Extracted records
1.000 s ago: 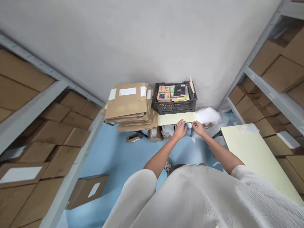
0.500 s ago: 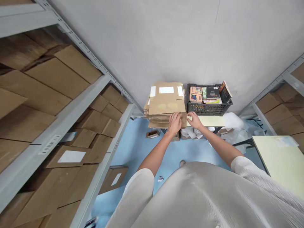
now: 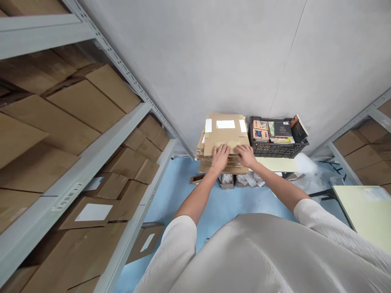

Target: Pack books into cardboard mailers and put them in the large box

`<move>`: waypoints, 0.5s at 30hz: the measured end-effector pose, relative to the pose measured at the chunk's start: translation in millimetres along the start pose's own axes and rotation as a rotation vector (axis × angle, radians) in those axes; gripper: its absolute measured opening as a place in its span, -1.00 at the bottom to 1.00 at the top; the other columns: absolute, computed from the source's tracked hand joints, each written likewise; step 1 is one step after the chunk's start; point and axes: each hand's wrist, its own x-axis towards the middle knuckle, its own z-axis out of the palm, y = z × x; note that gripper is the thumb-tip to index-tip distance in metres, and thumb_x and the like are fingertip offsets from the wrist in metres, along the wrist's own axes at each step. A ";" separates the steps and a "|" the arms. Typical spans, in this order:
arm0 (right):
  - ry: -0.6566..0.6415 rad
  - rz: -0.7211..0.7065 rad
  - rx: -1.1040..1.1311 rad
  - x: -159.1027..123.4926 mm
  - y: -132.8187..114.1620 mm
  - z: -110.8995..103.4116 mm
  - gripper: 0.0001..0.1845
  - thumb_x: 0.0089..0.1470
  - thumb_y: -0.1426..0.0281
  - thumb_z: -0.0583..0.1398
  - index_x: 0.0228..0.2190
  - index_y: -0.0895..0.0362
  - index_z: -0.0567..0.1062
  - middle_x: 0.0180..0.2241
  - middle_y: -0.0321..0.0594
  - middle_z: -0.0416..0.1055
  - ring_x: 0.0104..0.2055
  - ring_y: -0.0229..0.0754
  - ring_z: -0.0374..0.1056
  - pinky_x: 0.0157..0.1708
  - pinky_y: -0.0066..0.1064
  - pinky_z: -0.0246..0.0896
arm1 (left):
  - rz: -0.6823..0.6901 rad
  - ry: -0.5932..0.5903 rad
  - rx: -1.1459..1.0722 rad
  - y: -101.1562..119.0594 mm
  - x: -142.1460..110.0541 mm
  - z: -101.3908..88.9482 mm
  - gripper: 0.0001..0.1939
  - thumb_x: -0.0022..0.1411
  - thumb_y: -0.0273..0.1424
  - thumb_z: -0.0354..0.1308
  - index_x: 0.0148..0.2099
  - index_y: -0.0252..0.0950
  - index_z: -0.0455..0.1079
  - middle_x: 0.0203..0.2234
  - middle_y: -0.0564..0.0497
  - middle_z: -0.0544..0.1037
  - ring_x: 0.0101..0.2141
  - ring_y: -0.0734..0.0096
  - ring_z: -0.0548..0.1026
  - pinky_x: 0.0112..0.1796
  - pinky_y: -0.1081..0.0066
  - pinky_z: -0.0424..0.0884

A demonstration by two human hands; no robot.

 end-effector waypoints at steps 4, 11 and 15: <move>0.026 -0.047 -0.096 9.8 -3.3 -7.2 -0.49 0.44 0.37 0.11 0.33 0.11 0.48 0.39 0.00 0.42 0.36 0.16 0.20 0.35 0.00 -0.04 | 0.047 0.022 0.018 -5.8 2.6 -7.6 -0.36 0.51 -0.53 -0.16 0.53 -0.22 0.29 0.50 -0.23 0.33 0.50 0.03 0.24 0.49 -0.17 0.02; 0.059 -0.196 -0.207 25.3 4.9 -21.5 -0.43 0.50 0.42 -0.01 0.42 0.11 0.41 0.41 0.01 0.40 0.35 0.15 0.20 0.32 0.00 -0.02 | 0.062 0.115 0.008 -6.2 11.9 -17.9 -0.33 0.49 -0.56 -0.12 0.57 -0.23 0.23 0.48 -0.22 0.36 0.48 0.06 0.28 0.53 -0.17 -0.07; 0.141 -0.229 -0.234 25.8 13.6 -28.0 -0.42 0.48 0.45 0.03 0.43 0.10 0.40 0.40 0.00 0.42 0.34 0.15 0.22 0.36 0.04 -0.06 | 0.081 0.173 -0.007 -2.3 18.0 -24.0 -0.32 0.48 -0.59 -0.13 0.56 -0.27 0.25 0.50 -0.23 0.33 0.48 0.07 0.29 0.53 -0.20 -0.09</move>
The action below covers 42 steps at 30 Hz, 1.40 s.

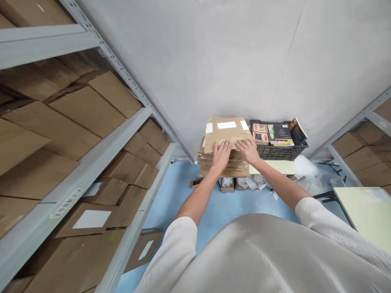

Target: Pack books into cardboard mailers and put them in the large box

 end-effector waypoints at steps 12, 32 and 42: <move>0.140 0.161 -0.115 -73.2 41.5 -35.0 -0.45 0.49 0.44 0.05 0.41 0.07 0.44 0.37 -0.06 0.46 0.32 0.10 0.27 0.39 0.00 -0.07 | 0.248 0.097 -0.112 67.4 44.0 12.4 -0.35 0.49 -0.60 -0.09 0.52 -0.22 0.32 0.45 -0.20 0.41 0.47 0.07 0.32 0.54 -0.30 -0.20; -0.037 0.881 -0.285 -490.7 146.4 -192.2 -0.37 0.43 0.48 0.07 0.44 0.06 0.40 0.41 -0.01 0.40 0.34 0.15 0.26 0.37 0.05 -0.03 | 0.828 -0.156 -0.388 514.9 69.4 103.0 -0.34 0.46 -0.59 -0.04 0.52 -0.19 0.34 0.43 -0.22 0.44 0.45 0.00 0.35 0.53 -0.34 -0.16; -0.012 1.232 -0.354 -664.7 136.0 -230.4 -0.43 0.48 0.49 -0.04 0.35 0.14 0.50 0.36 -0.01 0.47 0.26 0.11 0.29 0.30 -0.01 0.02 | 1.213 -0.293 -0.460 704.6 38.5 146.6 -0.32 0.45 -0.61 -0.05 0.52 -0.16 0.34 0.43 -0.18 0.43 0.44 0.07 0.38 0.54 -0.28 -0.15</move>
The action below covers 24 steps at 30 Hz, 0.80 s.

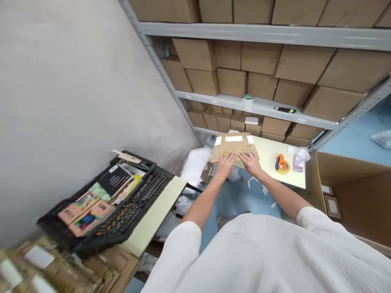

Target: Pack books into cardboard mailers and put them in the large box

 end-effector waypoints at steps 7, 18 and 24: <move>-0.053 0.219 -0.035 -22.4 46.8 18.6 -0.39 0.41 0.53 0.01 0.38 0.11 0.48 0.33 0.05 0.49 0.24 0.15 0.32 0.26 0.03 0.05 | 0.209 -0.109 -0.092 3.0 68.5 53.5 -0.35 0.47 -0.60 -0.11 0.49 -0.18 0.38 0.42 -0.17 0.45 0.44 0.11 0.38 0.53 -0.24 -0.09; -0.238 0.519 -0.063 6.3 60.0 69.6 -0.43 0.42 0.48 0.03 0.34 0.15 0.50 0.23 0.10 0.54 0.11 0.14 0.34 0.12 -0.05 0.12 | 0.503 -0.326 -0.239 -55.6 147.4 124.4 -0.31 0.38 -0.65 -0.03 0.46 -0.16 0.40 0.40 -0.18 0.48 0.45 0.16 0.36 0.47 -0.10 0.11; -0.353 0.554 -0.022 27.9 42.7 96.3 -0.57 0.48 0.31 0.10 0.21 0.19 0.57 0.14 0.12 0.56 0.10 0.14 0.37 0.14 -0.07 0.14 | 0.479 -0.400 -0.313 -90.9 144.8 140.7 -0.44 0.40 -0.56 0.02 0.38 -0.24 0.47 0.38 -0.22 0.50 0.42 0.10 0.38 0.46 -0.05 0.11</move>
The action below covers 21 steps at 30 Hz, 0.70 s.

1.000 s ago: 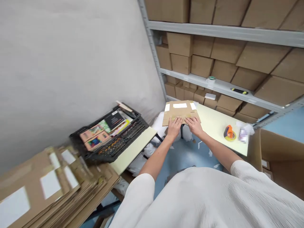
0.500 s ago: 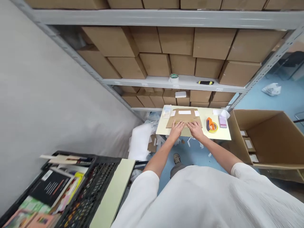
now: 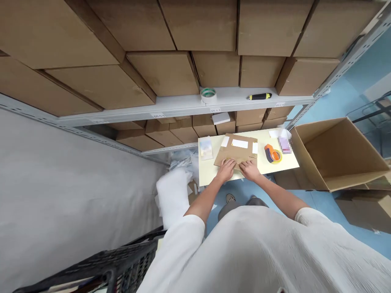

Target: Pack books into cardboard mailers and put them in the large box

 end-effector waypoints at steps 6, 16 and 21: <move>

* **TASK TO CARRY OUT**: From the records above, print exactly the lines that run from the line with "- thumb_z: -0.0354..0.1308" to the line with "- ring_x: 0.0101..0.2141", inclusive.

* **TASK SOLUTION**:
  - thumb_z: -0.0354..0.1308
  - index_x: 0.0148..0.2099
  - index_y: -0.0252..0.0950
  - index_z: -0.0455..0.1079
  - middle_x: 0.0203..0.2234
  - middle_y: -0.0564..0.0497
  - middle_z: -0.0544..0.1037
  - ring_x: 0.0101..0.2141

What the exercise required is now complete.